Boys (and their subsequent inability to have children) are a smarter bet.

Toward the end of the meeting, when I asked about the district’s goals for the future, he said plainly, “We must empower the girl-child.”

Amen.

Someplace Like Home

28 July 09

The woman two seats across from me on our flight from SA to Kenya had these parting words, “Welcome to Kenya. Our roads are very bad.” 

She wasn’t kidding.

The roads from Masai Mara Tuesday to Mbita put even the most country of country roads of my youth to shame – both in duration and excitement.

Six hours into the trip, the breakfast we’d had back on the Mara was a distant memory and our stomachs began to digest themselves. We asked Steve, our driver, if there was somewhere we could stop and find something to eat in one of the towns we were traveling through. At this point, we had hit a stretch of tarmac and had grown mistakenly hopeful that it would hold out for the remainder of our journey. 

After two towns of Steve’s request that we wait for the next town where he was sure he knew of a restaurant, the team said no and we circled the town of Kissii until we stopped at a hotel Steve was determined to find.

We unloaded our jumbled bones from the van and found the lobby to ask if the restaurant was serving food.

The concierge who also turned out to be the server and waitress assured us that yes, they were serving food and we were in luck, it was American food.

I remember thinking two things: 1) Yea and 2)I wonder what the local definition of “American food” is. As it turned out, at least according to the hotel staff in Kissii, Americans eat a lot of cabbage.

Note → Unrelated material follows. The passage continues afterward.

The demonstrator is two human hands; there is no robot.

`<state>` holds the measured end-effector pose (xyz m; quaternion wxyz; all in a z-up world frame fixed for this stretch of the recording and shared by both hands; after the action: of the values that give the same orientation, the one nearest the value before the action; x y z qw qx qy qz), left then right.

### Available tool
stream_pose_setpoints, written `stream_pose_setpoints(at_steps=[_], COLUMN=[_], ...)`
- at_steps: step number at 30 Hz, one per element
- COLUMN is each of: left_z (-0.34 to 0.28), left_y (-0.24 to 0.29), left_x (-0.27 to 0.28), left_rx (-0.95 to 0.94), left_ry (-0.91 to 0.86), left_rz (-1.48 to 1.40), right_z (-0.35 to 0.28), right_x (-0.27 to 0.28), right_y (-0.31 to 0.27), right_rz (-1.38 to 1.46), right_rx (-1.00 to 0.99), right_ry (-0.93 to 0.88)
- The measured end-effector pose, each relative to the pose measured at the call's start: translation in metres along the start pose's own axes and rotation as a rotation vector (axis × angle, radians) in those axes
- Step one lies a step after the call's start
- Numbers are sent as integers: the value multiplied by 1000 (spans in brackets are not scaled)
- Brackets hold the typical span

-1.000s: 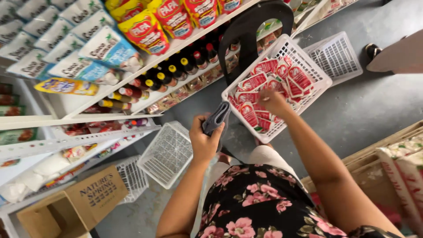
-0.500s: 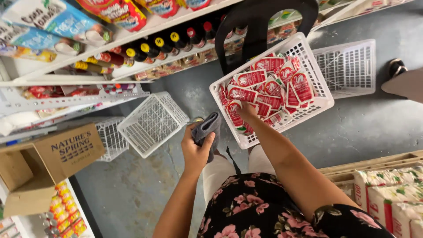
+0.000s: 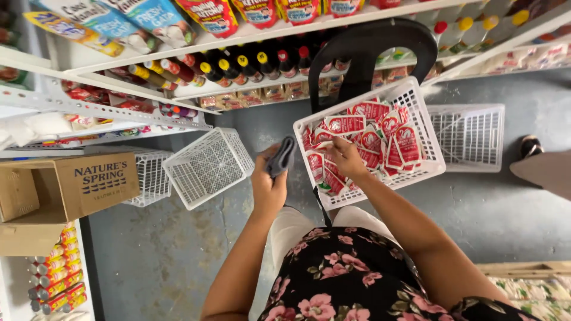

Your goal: Restocking and organizing condiment pouches on a grocery store shelf from a white basket.

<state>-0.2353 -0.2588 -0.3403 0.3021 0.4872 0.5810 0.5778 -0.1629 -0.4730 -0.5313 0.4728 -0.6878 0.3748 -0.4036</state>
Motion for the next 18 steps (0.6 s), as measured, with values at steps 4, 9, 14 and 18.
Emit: stream_pose_setpoints(at_steps=[4, 9, 14, 18], left_z=[9, 3, -4, -20], left_y=[58, 93, 99, 96], left_x=[-12, -39, -35, -29], left_rx=[-630, -928, -912, -1029], left_ry=[-4, -82, -118, -159], left_rz=[209, 725, 611, 587], right_z=[4, -12, -18, -23], right_x=[1, 6, 28, 45], right_y=[-32, -142, -196, -231], right_rz=[238, 851, 1050, 1011], right_rx=[222, 63, 152, 213], right_ry=[-16, 54, -34, 10])
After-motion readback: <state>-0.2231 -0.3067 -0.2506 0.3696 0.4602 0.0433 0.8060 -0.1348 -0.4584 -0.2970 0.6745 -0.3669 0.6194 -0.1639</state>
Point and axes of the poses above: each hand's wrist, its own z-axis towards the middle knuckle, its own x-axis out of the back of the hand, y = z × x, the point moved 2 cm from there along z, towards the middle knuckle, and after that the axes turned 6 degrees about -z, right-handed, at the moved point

We ate happily, though explaining why I had to rebuff the concierge/server/waitress’s frequent attempts at serving me chicken, beef and or sausage was a little tricky.

Then, we were on the road again.

I’d moved up to the front passenger seat to take in the full view.

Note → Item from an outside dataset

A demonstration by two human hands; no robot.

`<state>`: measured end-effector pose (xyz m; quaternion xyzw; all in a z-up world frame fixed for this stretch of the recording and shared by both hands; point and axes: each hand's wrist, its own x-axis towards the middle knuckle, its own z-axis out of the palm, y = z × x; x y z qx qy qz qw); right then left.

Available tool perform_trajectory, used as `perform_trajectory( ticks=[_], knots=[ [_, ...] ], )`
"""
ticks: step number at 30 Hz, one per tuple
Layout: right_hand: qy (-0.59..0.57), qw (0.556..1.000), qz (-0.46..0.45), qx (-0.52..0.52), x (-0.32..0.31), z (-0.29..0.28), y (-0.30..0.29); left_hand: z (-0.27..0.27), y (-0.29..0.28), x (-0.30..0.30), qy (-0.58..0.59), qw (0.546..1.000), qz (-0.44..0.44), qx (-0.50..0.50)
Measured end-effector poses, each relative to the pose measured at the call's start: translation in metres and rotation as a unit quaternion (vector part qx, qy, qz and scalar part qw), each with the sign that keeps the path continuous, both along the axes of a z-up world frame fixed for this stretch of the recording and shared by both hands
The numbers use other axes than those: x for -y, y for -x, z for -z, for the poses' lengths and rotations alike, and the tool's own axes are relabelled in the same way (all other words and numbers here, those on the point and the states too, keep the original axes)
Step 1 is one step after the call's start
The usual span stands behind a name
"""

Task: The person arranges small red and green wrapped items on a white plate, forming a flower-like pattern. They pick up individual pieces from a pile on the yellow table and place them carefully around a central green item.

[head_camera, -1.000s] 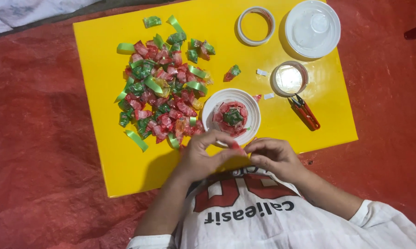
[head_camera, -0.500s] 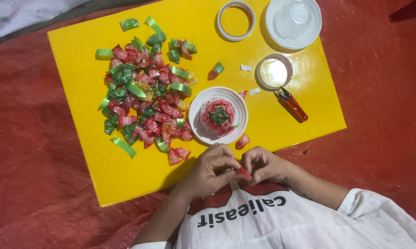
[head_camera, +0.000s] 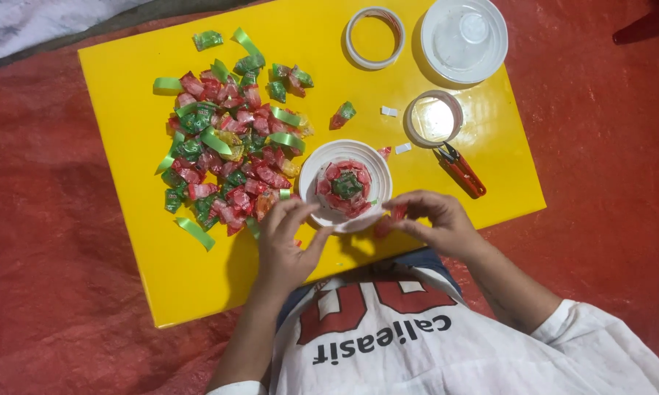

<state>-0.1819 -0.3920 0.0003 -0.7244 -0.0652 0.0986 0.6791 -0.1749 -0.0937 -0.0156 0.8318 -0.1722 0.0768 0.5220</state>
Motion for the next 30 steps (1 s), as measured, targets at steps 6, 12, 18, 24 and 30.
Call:
perform_trajectory(
  ticks=[6, 12, 18, 24, 30],
  knots=[
    [0.181, 0.970, 0.015, 0.163, 0.004, 0.035, -0.032, 0.001, -0.038, 0.033, -0.119, 0.990, 0.075, 0.021],
    [0.249, 0.936, -0.055, 0.241, 0.010, 0.041, -0.048, -0.012, -0.049, 0.045, -0.168, 0.977, 0.117, -0.052],
    [0.259, 0.923, -0.078, 0.273, 0.004, 0.040, -0.053, 0.022, -0.052, 0.052, -0.175, 0.979, 0.096, -0.040],
    [0.293, 0.906, -0.068, 0.297, 0.009, 0.055, -0.048, 0.028, -0.051, 0.054, -0.182, 0.979, 0.084, -0.022],
    [0.246, 0.927, -0.056, 0.278, 0.004, 0.048, -0.049, 0.025, -0.052, 0.054, -0.179, 0.980, 0.084, -0.012]
  ],
)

This had unexpected results. The tarmac road ended soon after we left Kissii and we were back to off-roading on the road. Riding in the back of the van had been bumpy, yes. Riding in the front of the van was bumpy with the added bonus of my body bracing for each bump and at my foot pumping the brake I wished were on my side.

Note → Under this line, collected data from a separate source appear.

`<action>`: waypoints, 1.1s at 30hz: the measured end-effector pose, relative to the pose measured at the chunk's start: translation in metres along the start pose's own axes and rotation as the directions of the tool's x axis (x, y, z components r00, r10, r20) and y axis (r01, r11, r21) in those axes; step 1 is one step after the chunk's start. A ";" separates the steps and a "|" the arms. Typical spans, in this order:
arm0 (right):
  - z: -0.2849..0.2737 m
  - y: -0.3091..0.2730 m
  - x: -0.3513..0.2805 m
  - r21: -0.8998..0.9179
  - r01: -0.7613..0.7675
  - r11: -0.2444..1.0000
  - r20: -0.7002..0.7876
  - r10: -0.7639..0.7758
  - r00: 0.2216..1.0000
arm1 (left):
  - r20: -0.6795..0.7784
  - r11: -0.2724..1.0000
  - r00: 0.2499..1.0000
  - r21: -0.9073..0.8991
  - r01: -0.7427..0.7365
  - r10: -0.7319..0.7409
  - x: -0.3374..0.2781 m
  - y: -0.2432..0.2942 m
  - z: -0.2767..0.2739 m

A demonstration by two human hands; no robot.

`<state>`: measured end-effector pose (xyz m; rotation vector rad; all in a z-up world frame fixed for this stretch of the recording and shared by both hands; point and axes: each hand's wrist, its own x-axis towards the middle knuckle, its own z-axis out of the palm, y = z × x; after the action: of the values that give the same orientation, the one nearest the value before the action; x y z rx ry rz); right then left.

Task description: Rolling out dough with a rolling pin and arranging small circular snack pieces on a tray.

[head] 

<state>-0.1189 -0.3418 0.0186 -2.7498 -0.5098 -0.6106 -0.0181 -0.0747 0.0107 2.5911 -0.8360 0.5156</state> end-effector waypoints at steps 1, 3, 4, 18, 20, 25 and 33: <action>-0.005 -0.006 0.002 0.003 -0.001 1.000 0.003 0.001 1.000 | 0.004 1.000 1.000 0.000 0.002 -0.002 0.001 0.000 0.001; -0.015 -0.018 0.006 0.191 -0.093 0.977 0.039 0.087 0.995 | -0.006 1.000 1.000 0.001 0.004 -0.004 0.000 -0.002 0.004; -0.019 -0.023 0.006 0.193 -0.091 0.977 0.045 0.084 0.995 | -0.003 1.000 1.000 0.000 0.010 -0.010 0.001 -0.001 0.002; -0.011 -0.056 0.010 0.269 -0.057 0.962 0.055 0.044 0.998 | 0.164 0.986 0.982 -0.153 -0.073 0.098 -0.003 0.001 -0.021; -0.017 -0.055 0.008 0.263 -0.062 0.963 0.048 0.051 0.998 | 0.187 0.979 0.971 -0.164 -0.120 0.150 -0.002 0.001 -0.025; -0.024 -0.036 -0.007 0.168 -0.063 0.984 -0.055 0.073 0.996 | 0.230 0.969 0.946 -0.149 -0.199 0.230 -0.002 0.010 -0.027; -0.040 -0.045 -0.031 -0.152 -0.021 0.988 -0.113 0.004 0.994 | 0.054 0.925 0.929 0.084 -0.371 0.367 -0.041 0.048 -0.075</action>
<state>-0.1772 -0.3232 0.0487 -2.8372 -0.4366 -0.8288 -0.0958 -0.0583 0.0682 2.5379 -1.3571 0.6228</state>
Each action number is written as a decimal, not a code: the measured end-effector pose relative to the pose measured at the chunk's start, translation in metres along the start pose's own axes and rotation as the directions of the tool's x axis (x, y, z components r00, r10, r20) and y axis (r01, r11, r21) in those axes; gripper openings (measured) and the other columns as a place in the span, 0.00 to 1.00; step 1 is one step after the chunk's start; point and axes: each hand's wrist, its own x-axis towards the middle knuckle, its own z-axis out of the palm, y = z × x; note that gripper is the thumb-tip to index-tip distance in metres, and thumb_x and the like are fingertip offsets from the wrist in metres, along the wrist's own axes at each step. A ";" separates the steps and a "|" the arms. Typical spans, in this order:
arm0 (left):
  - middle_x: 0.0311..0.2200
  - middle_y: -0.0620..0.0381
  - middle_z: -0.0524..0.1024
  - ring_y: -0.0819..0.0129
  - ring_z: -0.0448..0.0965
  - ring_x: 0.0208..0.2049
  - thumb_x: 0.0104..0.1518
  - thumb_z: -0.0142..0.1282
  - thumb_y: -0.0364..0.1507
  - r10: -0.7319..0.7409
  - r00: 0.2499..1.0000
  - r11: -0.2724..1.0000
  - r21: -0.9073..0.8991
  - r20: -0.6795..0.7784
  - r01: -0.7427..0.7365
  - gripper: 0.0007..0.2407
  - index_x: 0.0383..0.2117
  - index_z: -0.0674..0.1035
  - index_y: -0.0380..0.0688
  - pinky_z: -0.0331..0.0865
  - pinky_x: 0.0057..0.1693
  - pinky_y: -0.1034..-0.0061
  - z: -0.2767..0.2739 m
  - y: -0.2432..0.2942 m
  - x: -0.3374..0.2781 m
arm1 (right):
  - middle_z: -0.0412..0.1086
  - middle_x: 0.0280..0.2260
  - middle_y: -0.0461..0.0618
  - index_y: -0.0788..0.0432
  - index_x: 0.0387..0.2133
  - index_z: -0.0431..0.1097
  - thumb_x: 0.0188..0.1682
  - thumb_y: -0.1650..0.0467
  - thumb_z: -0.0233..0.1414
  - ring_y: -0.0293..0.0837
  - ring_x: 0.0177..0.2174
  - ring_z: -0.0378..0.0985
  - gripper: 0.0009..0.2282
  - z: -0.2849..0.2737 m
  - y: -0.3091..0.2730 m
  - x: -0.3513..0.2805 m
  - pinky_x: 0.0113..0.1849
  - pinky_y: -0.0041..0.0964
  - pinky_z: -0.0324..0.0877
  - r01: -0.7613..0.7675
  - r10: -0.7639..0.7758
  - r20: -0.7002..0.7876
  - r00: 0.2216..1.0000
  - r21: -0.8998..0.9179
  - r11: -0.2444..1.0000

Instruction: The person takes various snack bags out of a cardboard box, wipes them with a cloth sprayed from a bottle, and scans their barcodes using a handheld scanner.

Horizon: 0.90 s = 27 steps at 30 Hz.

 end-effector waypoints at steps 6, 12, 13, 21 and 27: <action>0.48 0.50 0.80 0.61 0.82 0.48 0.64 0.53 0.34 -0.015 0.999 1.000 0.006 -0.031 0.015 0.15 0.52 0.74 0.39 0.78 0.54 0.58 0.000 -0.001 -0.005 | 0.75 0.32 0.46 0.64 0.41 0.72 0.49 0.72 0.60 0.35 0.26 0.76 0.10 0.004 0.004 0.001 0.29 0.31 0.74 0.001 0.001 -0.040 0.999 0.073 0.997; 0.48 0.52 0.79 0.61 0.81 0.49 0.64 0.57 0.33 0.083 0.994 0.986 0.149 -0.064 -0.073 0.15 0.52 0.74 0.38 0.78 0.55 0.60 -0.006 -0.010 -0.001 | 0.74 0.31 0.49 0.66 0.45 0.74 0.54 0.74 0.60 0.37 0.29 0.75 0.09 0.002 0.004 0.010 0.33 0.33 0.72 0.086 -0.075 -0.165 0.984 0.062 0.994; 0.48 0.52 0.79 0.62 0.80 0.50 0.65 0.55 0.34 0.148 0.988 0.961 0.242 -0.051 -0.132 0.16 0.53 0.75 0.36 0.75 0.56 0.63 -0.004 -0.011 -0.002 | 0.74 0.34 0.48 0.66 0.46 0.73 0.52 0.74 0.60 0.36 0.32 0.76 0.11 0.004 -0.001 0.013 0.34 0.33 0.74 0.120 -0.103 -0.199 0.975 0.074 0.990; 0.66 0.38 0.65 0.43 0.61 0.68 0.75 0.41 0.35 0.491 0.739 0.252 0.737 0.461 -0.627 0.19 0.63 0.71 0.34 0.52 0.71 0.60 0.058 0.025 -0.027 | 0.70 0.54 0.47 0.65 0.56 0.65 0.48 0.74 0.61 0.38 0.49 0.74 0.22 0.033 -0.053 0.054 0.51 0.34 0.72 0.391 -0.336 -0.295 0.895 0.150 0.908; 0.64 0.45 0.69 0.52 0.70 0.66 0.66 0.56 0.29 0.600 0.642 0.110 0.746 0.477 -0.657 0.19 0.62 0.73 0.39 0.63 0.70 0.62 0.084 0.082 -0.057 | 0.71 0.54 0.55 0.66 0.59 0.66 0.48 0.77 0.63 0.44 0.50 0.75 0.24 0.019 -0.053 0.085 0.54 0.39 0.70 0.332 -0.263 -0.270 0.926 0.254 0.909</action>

After 2.5 more hours of almost getting lost, but not quite, we met up with Jane who was to be our host mother for the duration of our stay in Mbita. We followed Jane’s car 45k more to her house with only the delay of the first tire puncture of our journey when we were mere kilometers from the house.

The luggage was unloaded, the spare was fitted and we were back in the car.

When we finally piled out of the van at Mama Jane’s home exhausted and dust-covered, we were ready for sleep.

Our NGO partners here in Mbita had decided it would be more enjoyable, not to mention authentic, to have a home stay experience rather than hiring a house or hotel. I have to admit, after a long day on the road, it was nice to be welcomed as family. Jane immediately took to calling us her new children and called her daughter Bettie and son Charles in Nairobi so that they could speak with their unexpected new brothers and sisters.

If nothing else, I know I’m enjoying being referred to as “the last born” and “the baby.”

Somehow, it makes this place thousands of miles from my family feel a little more like home.